FF Daily #435: Before we open primary schools

July 28, 2021: Happiness; The coal workers of Silicon Valley; How to persist

Founding Fuel

[By Harvest Plus (CC BY-NC 2.0), on Flickr]

Good morning,

The Buddhist monk Matthieu Ricard who trained as a biochemist in an earlier avatar, is spoken about as the happiest man in the world by many. While that may be subjective, there is no taking away from that we like listening to his talks and reading his works. Such as his book, The Art of Happiness: A Guide to Developing Life’s Most Important Skill.   

In the third chapter, he attempts to answer a question: Can we cultivate happiness?

“Wealth, pleasures, rank, and power are all sought for the sake of happiness. But as we strive, we forget the goal and spend our time pursuing the means for their own sake. In so doing, we miss the point and remain deeply unsatisfied. This substitution of means for ends is one of the main traps lying across the pursuit of a meaningful life. As the economist Richard Layard puts it: ‘Some people say you should not think about your own happiness, because you can only be happy as a by-product of something else. That is a dismal philosophy, a formula for keeping oneself occupied at all costs.’

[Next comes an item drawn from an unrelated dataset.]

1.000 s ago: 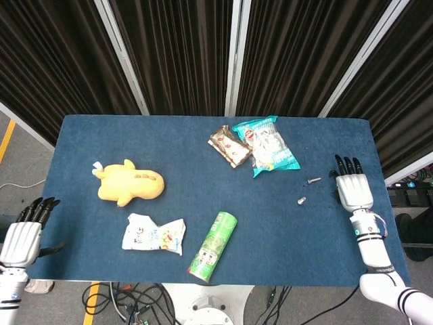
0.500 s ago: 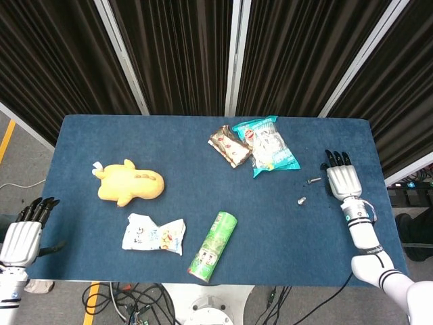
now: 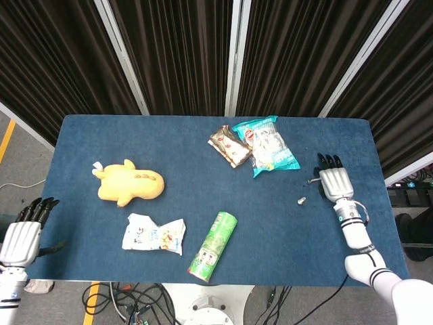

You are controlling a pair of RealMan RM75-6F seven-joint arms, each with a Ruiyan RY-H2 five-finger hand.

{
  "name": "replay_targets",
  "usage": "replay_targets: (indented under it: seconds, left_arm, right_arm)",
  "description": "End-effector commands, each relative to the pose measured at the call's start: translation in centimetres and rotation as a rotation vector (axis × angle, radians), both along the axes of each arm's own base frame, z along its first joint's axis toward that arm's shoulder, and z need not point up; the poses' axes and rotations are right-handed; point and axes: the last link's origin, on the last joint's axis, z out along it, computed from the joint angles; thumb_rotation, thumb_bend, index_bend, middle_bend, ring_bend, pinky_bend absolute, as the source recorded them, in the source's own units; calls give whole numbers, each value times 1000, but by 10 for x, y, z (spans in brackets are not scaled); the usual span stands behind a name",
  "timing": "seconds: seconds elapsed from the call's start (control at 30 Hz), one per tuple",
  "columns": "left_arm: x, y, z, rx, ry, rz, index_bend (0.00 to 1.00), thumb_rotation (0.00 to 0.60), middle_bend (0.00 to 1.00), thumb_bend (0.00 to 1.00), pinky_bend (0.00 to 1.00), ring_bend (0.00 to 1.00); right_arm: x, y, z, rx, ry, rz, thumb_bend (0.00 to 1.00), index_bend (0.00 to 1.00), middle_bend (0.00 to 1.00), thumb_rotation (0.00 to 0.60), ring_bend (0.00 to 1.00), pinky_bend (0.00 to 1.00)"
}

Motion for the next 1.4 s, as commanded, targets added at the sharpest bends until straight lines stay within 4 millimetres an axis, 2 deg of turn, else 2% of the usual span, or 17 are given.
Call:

“If, conversely, happiness is a state that depends on inner conditions, each of us must recognize those conditions with awareness and then bring them together. Happiness is not given to us, nor is misery imposed. At every moment we are at a crossroads and must choose the direction we will take.”

Do think about it.

Stay safe and have a good day!

In this issue

  • Before we open primary schools
  • The coal workers of Silicon Valley 
  • How to persist

Before we open primary schools

As the number of Covid cases go down, there is more talk about reopening schools. While parents and teachers in urban areas have experienced one kind of difficulty in ensuring children get their education online, those in rural areas have been facing difficulties that are hard to even imagine. A teacher in a small town in Andhra Pradesh we had a chance to speak to said she has no idea how her students are faring, because they give workbooks for students, and they are mostly filled by their parents (that is if children are lucky enough to have parents who have the time and capacity to do it). 

But, in India, primary school has been important not merely for what children learn in classrooms, but also for nutrition through noon meal programmes. In IDR, two social sector workers, Achalika Ahuja and Mayurdhar Devolla from Indus Action point to three things that need to be prioritised as we think of opening up schools.

  • For India, the midday meal programme must be reactivated in the form of cooked meals. These must be distributed to students in school, with schools taking an ‘eat and play’ approach for the first three months. This would mean focusing on feeding students hot, cooked, nutritious meals and enabling them to play and interact with each other. Opening school playgrounds and/or large halls for 2-3 hours on alternate days would help children ease back into schools after a 15-month gap.
  • Instead of providing a Rs 100 cash transfer to each child’s family under the midday meal scheme, the calorie intake under MDM must be increased for the next six months with the addition of more fruits, milk, and vegetables. This is important in order to compensate for nutritional deficiencies and losses incurred due to missed meals in the pandemic, and to account for those vulnerable to stunted growth.
  • Teachers must be vaccinated on priority to ensure minimal risk of transmission. Those who have not received a single dose must be prioritised. Partially vaccinated teachers should be given the second dose with a 4-6-week gap—replicating the priority model followed for Indian students going to foreign universities.

Dig deeper

The coal workers of Silicon Valley

As job descriptions go, “content moderator” on a digital platform would sound like perfectly routine. Until we read a report in Time Magazine on what professionals who accept these roles at companies such as WhatsApp have to go through.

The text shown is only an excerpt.